§ **What is needed**
Look for "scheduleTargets" in the material below and show each line that contains it.
Segment Start: Provided material
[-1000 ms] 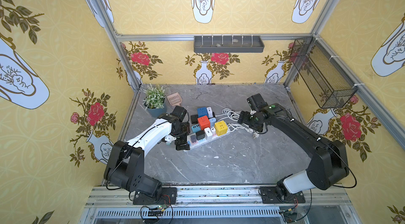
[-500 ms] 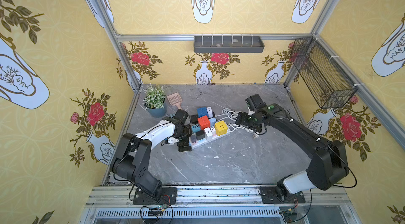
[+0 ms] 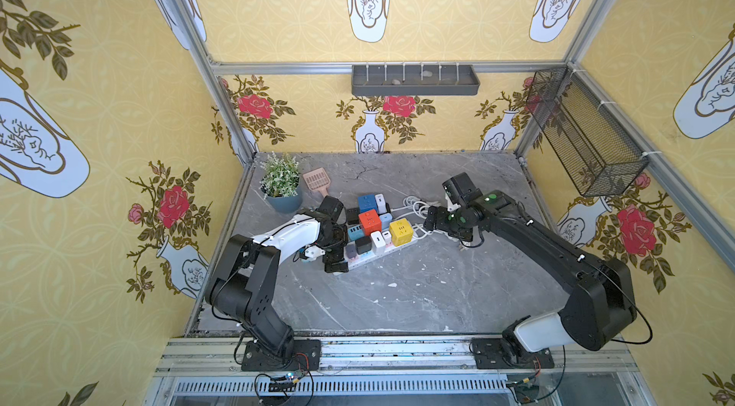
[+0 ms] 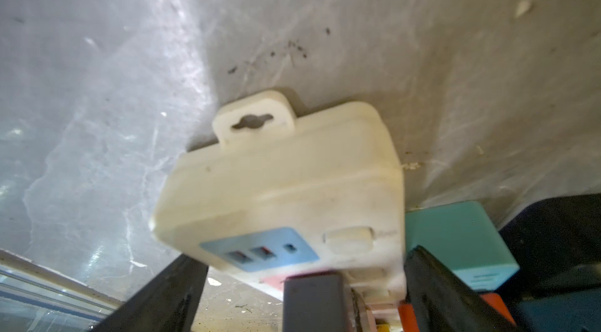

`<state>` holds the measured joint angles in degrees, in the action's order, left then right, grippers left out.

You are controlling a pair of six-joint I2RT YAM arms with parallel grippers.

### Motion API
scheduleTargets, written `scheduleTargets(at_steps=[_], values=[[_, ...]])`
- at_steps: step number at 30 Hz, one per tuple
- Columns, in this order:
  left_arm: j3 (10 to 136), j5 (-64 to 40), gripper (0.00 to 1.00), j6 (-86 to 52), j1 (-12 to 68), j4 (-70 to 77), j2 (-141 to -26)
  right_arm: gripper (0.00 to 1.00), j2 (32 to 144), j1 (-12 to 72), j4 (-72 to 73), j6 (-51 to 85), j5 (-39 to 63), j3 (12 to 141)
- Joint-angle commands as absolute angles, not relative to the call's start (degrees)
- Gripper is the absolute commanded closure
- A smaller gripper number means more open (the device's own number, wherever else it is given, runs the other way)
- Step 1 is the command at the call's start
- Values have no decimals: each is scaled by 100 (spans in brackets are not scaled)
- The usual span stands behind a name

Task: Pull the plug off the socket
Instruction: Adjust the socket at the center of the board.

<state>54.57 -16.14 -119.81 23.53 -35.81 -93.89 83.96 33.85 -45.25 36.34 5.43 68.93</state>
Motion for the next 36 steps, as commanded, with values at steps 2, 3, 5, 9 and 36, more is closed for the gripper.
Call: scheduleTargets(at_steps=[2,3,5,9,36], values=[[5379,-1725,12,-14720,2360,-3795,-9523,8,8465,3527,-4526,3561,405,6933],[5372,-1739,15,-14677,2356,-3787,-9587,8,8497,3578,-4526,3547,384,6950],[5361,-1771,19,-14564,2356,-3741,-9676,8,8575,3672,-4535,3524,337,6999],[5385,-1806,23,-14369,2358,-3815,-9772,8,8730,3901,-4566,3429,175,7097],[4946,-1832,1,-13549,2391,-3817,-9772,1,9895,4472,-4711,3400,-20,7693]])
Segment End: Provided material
§ **Answer below**
scheduleTargets, written `scheduleTargets(at_steps=[_], values=[[_, ...]])`
Call: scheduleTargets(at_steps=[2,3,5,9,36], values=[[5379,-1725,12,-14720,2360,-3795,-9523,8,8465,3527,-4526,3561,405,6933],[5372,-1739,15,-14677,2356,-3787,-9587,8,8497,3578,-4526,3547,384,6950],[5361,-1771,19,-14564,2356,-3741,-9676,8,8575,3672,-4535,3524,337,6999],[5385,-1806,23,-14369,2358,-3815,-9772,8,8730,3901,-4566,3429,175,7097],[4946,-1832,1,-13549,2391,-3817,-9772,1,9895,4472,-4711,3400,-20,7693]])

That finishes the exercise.